- [Information provided]
%%

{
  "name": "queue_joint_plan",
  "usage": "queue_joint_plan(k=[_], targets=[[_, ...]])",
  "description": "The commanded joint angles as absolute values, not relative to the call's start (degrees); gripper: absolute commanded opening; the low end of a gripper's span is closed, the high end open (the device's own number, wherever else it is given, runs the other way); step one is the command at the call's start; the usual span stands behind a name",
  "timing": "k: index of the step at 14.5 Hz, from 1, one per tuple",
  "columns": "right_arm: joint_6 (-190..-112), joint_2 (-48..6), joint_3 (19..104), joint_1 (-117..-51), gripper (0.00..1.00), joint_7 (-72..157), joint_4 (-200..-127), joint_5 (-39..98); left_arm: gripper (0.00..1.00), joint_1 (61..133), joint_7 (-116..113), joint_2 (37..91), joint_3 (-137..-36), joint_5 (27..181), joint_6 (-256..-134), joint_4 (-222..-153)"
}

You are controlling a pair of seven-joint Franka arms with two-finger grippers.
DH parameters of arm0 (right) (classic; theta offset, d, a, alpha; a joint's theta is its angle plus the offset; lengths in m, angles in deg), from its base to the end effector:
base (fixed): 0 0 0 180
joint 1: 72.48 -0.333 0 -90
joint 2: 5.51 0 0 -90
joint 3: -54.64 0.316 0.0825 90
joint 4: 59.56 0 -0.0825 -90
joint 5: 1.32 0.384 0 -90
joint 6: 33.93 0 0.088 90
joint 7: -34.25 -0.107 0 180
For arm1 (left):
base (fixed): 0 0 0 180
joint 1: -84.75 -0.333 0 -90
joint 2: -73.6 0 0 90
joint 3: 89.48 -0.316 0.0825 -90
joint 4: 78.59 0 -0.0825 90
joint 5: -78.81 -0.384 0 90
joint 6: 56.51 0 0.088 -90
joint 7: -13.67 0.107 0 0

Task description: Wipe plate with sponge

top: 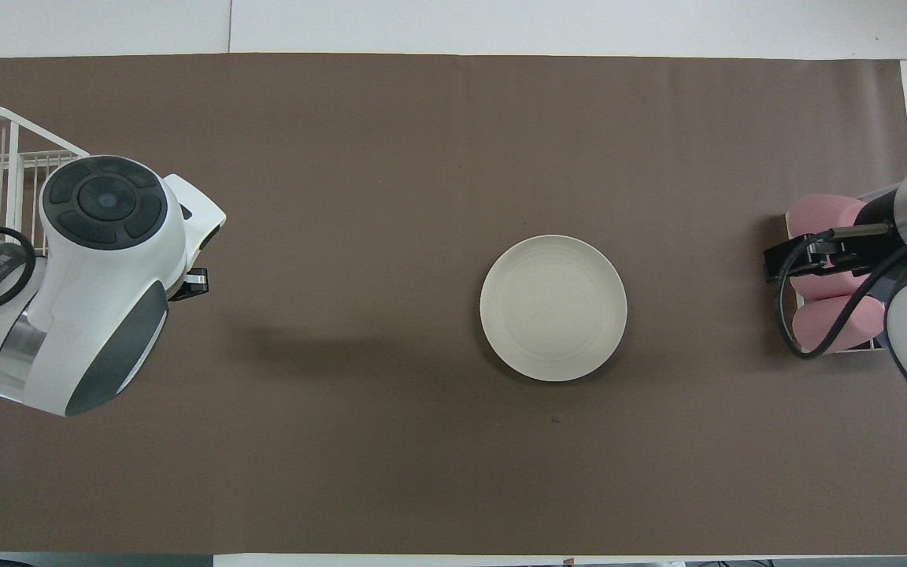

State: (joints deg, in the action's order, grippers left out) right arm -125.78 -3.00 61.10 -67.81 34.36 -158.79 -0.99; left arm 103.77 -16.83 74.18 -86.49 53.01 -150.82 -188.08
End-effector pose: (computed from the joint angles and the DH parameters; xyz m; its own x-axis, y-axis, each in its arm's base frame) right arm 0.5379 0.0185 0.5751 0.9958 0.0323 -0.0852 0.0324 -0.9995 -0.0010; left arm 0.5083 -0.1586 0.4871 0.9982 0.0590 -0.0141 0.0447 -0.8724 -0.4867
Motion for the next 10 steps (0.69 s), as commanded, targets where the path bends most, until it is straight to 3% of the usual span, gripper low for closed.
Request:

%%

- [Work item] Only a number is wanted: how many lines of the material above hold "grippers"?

- [Output] 2